== EXERCISE DETAILS ==
The span to repeat in the listing below runs from the line containing "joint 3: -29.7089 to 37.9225" to the line containing "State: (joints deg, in", inclusive. Repeat it exactly, and only it.

--*--

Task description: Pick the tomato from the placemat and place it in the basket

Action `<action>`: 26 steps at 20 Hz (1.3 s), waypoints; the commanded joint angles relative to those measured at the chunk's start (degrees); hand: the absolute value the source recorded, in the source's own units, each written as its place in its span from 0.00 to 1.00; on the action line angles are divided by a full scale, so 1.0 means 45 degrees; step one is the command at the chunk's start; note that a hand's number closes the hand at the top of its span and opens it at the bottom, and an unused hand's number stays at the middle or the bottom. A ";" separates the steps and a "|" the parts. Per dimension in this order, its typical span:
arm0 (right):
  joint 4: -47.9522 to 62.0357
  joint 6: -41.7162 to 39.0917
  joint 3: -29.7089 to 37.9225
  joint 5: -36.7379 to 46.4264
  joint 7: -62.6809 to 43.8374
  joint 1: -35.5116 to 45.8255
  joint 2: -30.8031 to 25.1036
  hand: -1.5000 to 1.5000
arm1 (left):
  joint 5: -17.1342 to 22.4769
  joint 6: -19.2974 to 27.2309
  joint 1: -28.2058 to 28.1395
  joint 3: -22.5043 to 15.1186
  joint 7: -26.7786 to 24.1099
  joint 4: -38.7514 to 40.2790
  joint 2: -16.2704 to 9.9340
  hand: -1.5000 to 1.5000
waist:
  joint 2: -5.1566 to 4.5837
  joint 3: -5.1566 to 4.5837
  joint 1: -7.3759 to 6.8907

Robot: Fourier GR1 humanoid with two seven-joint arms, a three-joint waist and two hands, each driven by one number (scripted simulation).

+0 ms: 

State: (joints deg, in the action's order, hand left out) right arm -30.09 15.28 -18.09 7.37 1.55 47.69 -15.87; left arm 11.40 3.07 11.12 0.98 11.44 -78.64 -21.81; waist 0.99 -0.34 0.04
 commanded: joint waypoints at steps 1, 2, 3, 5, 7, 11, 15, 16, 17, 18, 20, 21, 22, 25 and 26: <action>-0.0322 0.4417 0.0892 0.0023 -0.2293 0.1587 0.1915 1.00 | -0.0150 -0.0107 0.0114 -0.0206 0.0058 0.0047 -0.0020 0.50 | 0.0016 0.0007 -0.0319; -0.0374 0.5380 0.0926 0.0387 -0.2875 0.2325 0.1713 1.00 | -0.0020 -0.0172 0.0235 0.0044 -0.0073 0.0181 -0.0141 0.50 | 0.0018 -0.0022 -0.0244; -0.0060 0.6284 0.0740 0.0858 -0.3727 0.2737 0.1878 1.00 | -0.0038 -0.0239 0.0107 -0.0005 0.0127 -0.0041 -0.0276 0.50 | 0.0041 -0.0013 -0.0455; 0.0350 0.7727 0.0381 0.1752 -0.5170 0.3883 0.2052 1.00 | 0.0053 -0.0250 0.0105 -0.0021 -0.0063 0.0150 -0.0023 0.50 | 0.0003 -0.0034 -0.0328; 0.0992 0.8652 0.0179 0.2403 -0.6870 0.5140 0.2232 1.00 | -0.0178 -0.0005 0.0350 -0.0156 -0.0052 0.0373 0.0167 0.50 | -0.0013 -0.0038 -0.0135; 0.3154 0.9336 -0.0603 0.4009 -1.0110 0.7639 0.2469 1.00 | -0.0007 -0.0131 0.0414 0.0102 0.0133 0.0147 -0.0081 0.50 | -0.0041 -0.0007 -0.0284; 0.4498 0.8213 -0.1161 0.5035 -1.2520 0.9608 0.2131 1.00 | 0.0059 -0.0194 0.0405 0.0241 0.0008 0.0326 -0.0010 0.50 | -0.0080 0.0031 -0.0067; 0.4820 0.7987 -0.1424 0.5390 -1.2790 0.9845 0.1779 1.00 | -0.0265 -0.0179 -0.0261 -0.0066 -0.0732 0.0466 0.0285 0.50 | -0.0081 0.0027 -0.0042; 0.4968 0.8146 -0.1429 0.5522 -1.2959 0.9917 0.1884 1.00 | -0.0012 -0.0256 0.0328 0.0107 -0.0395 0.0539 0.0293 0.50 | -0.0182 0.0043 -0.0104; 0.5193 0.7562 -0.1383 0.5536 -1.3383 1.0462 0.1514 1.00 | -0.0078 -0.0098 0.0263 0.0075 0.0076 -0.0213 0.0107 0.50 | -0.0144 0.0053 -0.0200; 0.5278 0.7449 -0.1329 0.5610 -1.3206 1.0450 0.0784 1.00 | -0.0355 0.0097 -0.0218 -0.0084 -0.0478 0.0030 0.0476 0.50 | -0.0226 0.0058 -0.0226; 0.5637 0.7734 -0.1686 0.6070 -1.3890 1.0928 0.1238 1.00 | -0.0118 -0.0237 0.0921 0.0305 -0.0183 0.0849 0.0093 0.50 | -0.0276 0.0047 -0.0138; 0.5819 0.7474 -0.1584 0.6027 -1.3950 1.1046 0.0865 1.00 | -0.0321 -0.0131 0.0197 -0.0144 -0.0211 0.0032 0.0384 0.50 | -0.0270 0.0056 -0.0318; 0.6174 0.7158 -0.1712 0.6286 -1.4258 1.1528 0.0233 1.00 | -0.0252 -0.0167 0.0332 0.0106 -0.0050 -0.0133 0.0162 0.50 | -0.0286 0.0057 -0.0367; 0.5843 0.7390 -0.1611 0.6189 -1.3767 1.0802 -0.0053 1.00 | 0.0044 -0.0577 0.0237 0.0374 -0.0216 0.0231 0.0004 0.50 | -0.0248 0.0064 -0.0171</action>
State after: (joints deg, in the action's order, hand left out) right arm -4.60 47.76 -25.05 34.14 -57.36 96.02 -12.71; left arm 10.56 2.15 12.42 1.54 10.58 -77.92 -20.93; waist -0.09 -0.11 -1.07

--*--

== WRITTEN SOLUTION ==
  joint 3: -29.7089 to 37.9225
  joint 5: -36.7379 to 46.4264
  joint 7: -62.6809 to 43.8374
  joint 1: -35.5116 to 45.8255
  joint 2: -30.8031 to 25.1036
  hand: -1.5000 to 1.5000
arm1 (left):
  joint 5: -17.1342 to 22.4769
  joint 6: -19.2974 to 27.2309
  joint 1: -28.2058 to 28.1395
  joint 3: -22.5043 to 15.1186
  joint 7: -26.7786 to 24.1099
  joint 4: -38.7514 to 40.2790
  joint 2: -16.2704 to 9.9340
  hand: -1.5000 to 1.5000
waist:
  joint 2: -5.1566 to 4.5837
  joint 3: -5.1566 to 4.5837
  joint 1: -7.3759 to 6.8907

Robot: Fourier GR1 humanoid with two seven-joint arms, a three-joint waist and two hands, each driven by one number (scripted simulation).

+0 ms: 

State: (joints deg, in the action's order, hand left out) right arm -30.09 15.28 -18.09 7.37 1.55 47.69 -15.87; left arm 11.40 3.07 11.12 0.98 11.44 -78.64 -21.81; waist 0.99 -0.34 0.04

Output for the exercise is now complete.